カツマ

人生はシネマティック!のカツマのレビュー・感想・評価

人生はシネマティック!(2016年製作の映画)
3.6
良く言えば王道、意地悪に言えば古臭い。でもそれは意図的にこの映画を『昔の映画っぽくする』ことによって、映画作りに励む人たちの情熱と苦労と喜びを表現しようという、作り手側の熱い想いが伝わってくる!
脚本サイドからのアプローチを軸にして、ダンケルク救出作戦を題材にしたプロパガンダ映画が完成するまでを、群像劇風にドタバタとした早急なテンポでお送りする、映画への愛に溢れた作品だ。
配役陣の中では名優ビル・ナイが圧倒的な存在感!現在の彼の立ち位置とも微妙にリンクしているような、自虐的な演じ方が妙にコミカルで面白い(笑)

ときは第二次世界大戦時、ナチスドイツとの血みどろの激戦はついにはイギリス本土への空襲という形となり、激しさを増していた。
ロンドンではダンケルク救出作戦を題材にしたプロパガンダ映画の製作が開始され、そこにはもちろん戦争への士気を高めるための意図があった。
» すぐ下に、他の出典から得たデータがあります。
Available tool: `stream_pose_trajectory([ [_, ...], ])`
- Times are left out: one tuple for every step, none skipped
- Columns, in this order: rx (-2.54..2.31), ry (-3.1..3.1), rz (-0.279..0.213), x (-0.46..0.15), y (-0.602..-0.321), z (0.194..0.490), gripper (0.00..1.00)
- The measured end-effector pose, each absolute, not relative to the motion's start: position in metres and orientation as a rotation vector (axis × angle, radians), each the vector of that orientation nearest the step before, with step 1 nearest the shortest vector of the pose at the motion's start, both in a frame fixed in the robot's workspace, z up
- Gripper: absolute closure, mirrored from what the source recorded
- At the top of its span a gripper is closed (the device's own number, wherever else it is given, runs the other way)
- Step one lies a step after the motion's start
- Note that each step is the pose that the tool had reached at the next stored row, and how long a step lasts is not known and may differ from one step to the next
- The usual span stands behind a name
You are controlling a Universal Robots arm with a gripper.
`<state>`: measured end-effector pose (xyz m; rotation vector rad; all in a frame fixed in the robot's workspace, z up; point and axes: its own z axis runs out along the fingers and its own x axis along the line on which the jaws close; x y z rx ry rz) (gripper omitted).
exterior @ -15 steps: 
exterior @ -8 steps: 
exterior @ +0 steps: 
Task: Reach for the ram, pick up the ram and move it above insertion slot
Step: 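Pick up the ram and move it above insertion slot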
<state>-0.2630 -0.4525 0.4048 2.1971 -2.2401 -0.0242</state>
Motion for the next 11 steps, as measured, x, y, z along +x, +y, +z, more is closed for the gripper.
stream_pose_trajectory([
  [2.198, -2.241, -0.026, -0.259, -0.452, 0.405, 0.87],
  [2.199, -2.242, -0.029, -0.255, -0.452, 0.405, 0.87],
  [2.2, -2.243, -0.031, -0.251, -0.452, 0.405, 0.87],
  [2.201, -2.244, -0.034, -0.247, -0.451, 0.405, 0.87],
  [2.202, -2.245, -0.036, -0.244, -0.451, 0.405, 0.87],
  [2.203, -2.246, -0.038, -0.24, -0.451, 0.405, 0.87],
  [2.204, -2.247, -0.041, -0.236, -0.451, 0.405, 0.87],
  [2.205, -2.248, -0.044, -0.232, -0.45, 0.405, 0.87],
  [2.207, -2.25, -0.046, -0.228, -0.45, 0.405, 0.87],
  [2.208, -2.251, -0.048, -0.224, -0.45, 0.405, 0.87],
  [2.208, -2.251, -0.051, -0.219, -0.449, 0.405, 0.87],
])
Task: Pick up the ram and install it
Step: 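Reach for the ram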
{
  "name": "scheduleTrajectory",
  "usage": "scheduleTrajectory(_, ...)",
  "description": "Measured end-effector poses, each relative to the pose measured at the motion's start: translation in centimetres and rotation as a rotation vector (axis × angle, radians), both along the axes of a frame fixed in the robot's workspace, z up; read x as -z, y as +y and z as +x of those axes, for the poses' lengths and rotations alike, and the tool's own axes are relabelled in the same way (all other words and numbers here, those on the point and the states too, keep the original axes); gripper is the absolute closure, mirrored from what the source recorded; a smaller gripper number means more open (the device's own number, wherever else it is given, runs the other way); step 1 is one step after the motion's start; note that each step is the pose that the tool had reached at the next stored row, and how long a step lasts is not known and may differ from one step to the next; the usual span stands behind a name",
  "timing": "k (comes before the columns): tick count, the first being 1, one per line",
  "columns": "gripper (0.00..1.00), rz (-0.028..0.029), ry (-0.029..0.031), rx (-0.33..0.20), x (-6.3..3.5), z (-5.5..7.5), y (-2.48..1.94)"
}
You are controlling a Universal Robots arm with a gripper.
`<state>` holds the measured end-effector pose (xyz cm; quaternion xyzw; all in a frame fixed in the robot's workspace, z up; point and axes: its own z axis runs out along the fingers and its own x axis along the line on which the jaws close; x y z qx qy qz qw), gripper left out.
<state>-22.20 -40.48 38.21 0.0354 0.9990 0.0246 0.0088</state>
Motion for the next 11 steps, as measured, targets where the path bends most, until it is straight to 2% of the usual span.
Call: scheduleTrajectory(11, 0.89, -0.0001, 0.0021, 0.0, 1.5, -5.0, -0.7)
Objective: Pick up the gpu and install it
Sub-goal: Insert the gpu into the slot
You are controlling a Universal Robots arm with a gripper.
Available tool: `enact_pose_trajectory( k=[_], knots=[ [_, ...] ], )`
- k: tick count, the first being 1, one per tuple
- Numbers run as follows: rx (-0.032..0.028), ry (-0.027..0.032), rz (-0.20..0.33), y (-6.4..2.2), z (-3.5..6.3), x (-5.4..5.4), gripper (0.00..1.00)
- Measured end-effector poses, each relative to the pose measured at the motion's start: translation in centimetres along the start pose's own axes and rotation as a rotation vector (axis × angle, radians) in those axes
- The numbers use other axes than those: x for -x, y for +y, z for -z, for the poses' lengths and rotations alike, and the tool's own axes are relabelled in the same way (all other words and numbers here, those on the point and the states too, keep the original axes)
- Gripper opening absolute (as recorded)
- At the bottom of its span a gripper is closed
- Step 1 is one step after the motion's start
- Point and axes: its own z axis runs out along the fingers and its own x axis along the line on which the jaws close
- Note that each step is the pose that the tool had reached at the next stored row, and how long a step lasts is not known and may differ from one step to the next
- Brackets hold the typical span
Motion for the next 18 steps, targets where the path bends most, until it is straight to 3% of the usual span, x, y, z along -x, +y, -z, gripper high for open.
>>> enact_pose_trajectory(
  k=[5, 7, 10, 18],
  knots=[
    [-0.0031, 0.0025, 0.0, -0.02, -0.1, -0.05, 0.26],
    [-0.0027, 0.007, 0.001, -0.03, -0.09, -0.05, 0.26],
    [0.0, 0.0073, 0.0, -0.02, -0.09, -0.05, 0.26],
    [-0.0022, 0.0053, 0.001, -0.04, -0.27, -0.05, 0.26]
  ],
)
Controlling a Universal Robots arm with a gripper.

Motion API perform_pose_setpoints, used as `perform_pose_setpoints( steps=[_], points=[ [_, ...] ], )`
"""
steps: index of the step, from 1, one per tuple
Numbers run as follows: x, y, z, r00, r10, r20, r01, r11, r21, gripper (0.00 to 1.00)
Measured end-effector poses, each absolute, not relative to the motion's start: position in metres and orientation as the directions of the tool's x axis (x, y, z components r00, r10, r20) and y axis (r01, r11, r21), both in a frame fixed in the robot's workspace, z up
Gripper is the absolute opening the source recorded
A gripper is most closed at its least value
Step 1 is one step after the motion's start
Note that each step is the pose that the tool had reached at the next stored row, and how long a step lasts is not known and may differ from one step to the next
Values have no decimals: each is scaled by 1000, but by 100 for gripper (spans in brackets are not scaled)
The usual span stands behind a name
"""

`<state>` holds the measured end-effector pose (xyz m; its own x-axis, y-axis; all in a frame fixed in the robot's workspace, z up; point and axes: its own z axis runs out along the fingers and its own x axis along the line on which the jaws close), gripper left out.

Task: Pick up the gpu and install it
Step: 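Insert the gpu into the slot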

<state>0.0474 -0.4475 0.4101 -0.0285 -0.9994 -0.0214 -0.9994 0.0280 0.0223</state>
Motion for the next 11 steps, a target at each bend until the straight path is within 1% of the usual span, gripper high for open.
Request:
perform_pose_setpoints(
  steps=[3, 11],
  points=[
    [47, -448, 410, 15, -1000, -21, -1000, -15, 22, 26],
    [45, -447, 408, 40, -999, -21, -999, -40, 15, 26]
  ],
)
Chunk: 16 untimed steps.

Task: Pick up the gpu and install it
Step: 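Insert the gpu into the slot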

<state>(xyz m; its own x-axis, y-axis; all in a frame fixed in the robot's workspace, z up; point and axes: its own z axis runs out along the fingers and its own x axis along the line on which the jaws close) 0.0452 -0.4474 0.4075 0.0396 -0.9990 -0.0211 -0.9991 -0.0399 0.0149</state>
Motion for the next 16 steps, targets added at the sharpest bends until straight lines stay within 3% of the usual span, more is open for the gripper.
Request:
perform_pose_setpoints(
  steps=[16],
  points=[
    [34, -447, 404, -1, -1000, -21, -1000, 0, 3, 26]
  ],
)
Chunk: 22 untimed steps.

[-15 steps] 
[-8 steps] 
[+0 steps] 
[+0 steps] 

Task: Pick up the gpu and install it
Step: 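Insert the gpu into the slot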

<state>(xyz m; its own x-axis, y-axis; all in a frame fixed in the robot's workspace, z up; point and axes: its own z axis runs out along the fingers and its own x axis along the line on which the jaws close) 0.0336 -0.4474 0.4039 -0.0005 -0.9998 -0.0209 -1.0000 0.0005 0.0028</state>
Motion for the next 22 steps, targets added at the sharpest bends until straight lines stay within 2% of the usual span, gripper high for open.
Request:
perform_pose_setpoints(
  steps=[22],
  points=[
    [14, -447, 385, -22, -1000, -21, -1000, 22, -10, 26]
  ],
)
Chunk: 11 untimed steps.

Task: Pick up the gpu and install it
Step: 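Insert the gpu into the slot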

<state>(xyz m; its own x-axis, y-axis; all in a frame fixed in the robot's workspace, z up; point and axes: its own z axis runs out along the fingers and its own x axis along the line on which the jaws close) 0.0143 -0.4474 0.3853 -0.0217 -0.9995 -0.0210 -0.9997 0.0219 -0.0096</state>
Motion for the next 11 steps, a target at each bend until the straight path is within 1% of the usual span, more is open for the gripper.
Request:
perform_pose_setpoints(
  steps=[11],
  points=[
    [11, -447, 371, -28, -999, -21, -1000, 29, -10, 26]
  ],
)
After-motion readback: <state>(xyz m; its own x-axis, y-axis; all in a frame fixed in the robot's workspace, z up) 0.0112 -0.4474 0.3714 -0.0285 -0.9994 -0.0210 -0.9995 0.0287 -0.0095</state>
この一大プロジェクトの脚本家に選ばれたカトリンは女性視点を期待されての抜擢で、脚本家チームのリーダーバックリーからも早々にその才能を認められることになる。
だが、映画の製作は序盤から難産となっていた。ベテラン俳優のヒリアードは出演を渋り、製作サイドからはアメリカ人を起用せよとの無茶ぶりまで降ってくる始末で・・。

この映画は徹底して王道の作りになっていて、物語はメロドラマ風のロマンチックなテイスト。ピュアでいじらしく、少しばかり古臭いところも、大袈裟なくらいに真っ直ぐ投げ込んでくるので逆に気持ちよくなってくる。劇中のセリフがそれこそ修正前の生の脚本のようにたどたどしくて、そんな作為的に用いられる未熟さや未完成さが何とも愛らしい作品でした。